Given those constraints, I'd come up with the most comprehensive quality-of-life scoring system I could come up with, and ask it for a set of steps to perform that maximizes my score on that system over my lifetime.

Actually, that would probably be worth doing even without the tool.

Comment author: paulfchristiano 03 January 2011 07:14:32PM 1 point [-]

That would involve precisely describing your existence, the possible steps you are capable of performing, and all of the quality-of-life measures you define (not to mention choosing a set of quality-of-life measures whose blind optimization is good). That seems like a pretty tall order.
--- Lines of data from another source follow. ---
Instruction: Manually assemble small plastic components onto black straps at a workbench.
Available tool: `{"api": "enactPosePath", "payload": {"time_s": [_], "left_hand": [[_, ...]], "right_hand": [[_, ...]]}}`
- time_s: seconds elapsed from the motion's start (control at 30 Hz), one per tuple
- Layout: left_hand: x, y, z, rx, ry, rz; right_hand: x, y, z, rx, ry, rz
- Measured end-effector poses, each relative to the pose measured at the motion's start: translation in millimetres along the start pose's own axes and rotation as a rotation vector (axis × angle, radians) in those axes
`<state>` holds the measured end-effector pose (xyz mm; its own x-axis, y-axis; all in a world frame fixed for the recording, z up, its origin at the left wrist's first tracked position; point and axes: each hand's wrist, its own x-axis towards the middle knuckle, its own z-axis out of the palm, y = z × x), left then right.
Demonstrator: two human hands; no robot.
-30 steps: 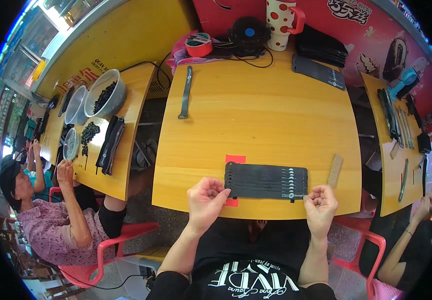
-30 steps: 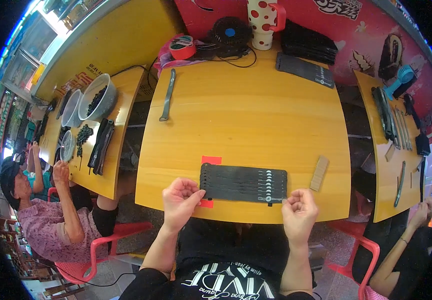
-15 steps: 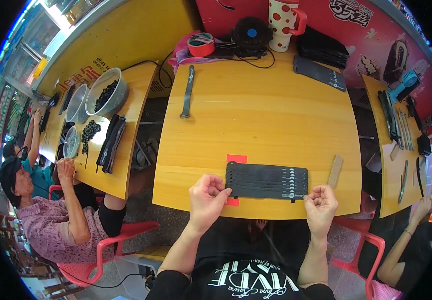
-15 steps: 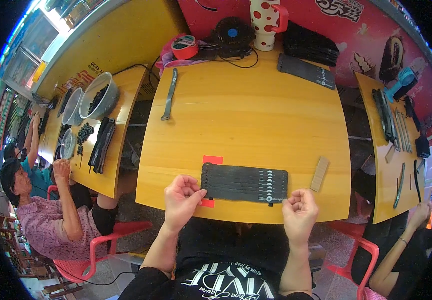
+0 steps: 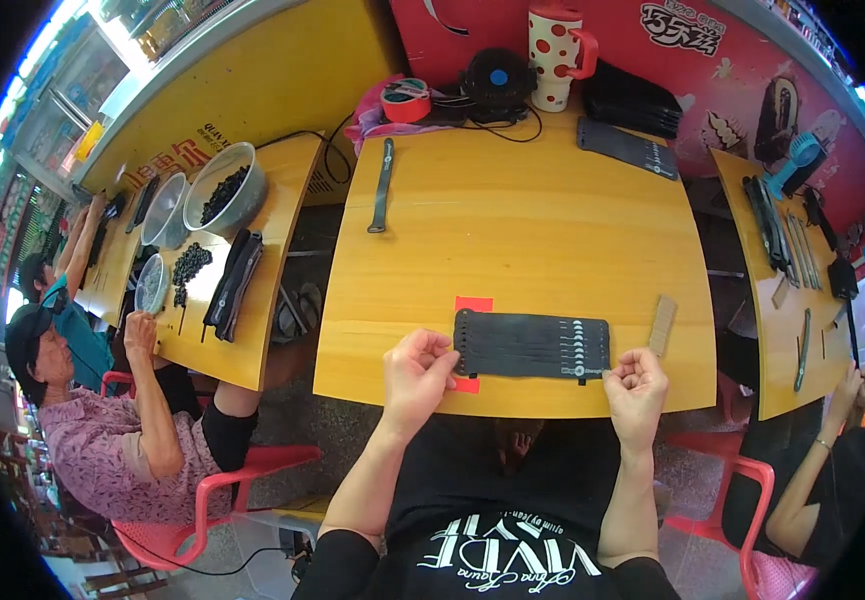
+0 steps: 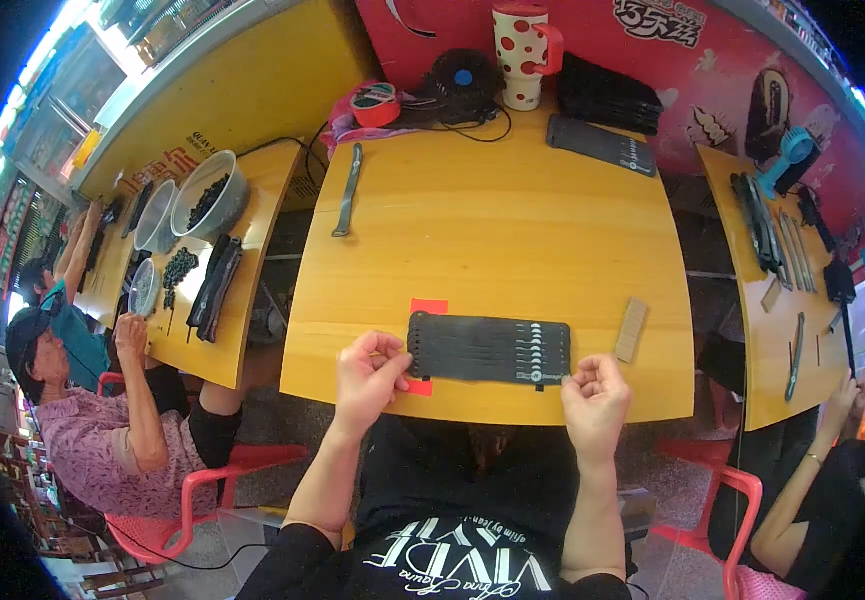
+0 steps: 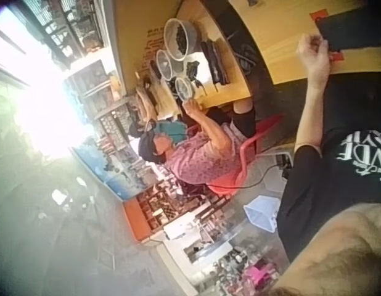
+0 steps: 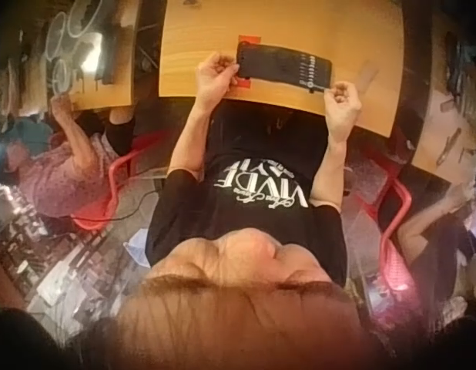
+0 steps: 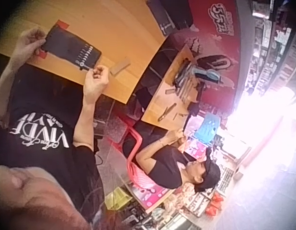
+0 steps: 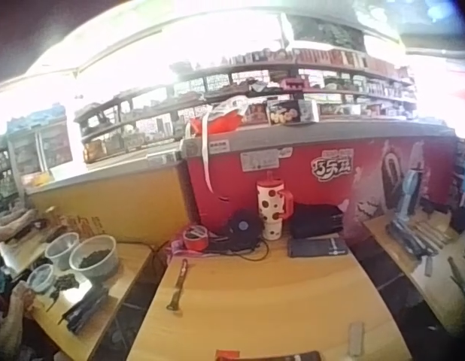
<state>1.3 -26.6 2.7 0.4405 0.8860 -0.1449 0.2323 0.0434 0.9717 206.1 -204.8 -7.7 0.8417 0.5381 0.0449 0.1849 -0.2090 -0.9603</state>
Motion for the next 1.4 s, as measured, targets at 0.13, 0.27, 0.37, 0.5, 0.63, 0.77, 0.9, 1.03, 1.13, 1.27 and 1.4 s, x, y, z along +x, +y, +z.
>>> {"api": "enactPosePath", "payload": {"time_s": [0.13, 0.27, 0.37, 0.5, 0.63, 0.77, 0.9, 1.03, 1.13, 1.27, 1.4], "left_hand": [[-20, -4, 7, 0.319, 0.127, 0.512], [-19, -3, -1, 0.637, 0.182, 0.593], [-14, -3, -4, 0.533, 0.118, 0.487], [-15, 5, -11, 0.583, 0.095, 0.598], [-37, 20, -14, 0.841, -0.074, 0.769], [-42, 10, -15, 1.131, -0.199, 0.729], [-42, 9, -20, 1.213, -0.214, 0.692], [-21, 8, -22, 0.968, -0.274, 0.762], [44, 0, -39, 0.834, 0.103, 0.644], [145, 32, -45, 1.187, 0.544, 0.267], [181, 20, -39, 1.248, 0.552, 0.135]], "right_hand": [[0, 5, -3, -0.012, 0.0, -0.037], [-2, 8, -1, 0.034, -0.042, -0.048], [-3, 4, -4, 0.042, -0.049, -0.054], [-6, 9, -9, -0.047, 0.006, -0.096], [-23, -7, -10, -0.447, 0.112, -0.591], [-30, -6, -5, -0.787, 0.059, -0.703], [-35, -3, -10, -0.972, -0.034, -0.619], [-28, -12, -17, -1.059, -0.072, -0.661], [-15, -3, -25, -0.846, -0.104, -0.629], [-6, 10, -21, -0.42, 0.096, -0.638], [-2, 17, -20, -0.401, 0.144, -0.637]]}}
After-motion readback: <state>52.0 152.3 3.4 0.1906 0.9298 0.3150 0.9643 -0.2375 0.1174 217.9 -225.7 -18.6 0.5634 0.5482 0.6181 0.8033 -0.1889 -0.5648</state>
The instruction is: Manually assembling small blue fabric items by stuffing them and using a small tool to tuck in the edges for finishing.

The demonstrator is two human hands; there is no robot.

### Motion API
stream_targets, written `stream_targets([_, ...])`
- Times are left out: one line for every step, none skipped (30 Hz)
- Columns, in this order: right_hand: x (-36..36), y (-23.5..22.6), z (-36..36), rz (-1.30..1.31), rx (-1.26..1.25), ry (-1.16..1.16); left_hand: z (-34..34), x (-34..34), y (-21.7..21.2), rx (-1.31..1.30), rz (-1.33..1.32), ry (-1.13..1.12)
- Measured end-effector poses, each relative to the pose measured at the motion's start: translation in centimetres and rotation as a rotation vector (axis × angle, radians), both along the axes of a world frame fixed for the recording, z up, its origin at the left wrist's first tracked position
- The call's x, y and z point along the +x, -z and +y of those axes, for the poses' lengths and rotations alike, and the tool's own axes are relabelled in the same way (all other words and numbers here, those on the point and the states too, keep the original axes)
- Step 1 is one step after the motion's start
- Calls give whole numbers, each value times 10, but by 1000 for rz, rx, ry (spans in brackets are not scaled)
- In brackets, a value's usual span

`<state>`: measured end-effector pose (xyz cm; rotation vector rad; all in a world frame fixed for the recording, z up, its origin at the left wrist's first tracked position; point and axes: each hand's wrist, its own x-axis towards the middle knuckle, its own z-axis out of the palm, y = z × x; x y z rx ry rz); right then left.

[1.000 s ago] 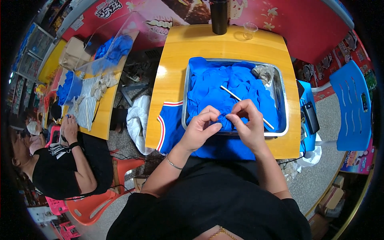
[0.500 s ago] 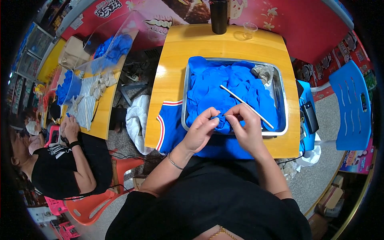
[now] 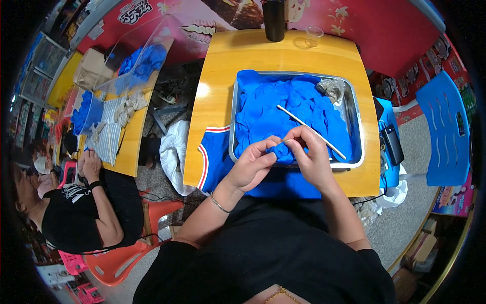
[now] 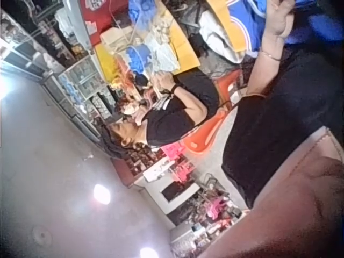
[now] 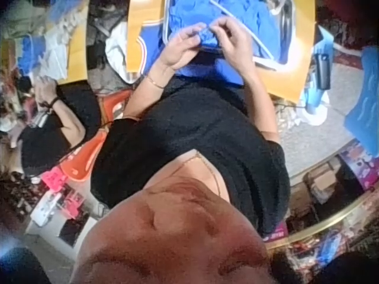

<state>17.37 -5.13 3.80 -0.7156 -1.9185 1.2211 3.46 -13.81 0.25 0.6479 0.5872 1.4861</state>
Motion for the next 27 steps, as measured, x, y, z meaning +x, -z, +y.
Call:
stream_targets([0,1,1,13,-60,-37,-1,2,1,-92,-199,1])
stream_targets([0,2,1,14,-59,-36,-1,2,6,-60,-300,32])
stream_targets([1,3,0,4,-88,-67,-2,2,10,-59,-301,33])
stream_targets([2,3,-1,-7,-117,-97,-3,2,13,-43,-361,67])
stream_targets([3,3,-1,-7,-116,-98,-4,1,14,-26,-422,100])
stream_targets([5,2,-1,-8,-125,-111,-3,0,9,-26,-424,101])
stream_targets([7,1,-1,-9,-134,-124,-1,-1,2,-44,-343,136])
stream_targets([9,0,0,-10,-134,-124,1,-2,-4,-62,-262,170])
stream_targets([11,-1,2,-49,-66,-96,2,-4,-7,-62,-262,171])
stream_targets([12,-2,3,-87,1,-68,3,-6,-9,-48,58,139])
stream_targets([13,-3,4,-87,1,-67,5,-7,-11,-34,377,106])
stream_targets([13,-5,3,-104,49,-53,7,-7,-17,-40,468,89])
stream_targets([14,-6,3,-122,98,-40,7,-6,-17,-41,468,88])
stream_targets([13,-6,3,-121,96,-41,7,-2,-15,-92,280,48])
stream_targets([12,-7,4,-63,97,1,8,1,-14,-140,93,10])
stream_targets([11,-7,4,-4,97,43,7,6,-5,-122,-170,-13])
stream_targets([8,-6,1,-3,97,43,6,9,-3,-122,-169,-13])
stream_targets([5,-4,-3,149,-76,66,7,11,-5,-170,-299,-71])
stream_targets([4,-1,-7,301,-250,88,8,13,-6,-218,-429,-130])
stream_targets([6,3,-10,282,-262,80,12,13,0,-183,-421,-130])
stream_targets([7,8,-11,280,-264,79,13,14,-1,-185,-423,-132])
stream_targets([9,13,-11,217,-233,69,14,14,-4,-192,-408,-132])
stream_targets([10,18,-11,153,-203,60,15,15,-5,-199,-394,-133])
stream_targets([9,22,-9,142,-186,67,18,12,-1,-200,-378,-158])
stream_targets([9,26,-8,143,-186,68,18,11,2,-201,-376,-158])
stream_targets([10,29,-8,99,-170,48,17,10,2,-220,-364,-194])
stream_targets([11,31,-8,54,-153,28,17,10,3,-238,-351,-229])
Comment author: TheOtherDave 03 January 2011 08:32:14PM 0 points [-]

Well, with the tool, the problem as stated only requires the last of those. If an understanding of me is required in order to achieve a test condition, the capacity for it is assumed as long as the test condition is well-defined... right? I don't have to teach this thing the rules of Go or programming or me, as long as I can give it a test condition expressed concretely in terms of those things.

This is, admittedly, something of an abuse of your hypothetical.

Regardless, I agree that even just the last of those is a pretty tall order... as you say, not least because of the blind-optimization problem.

Then again, I was fairly dissatisfied with the Fun Theory sequence, so perhaps the exercise of putting together a set of measures that reflect my values nevertheless is an exercise worth doing, even without your tool (which does rather lower the stakes).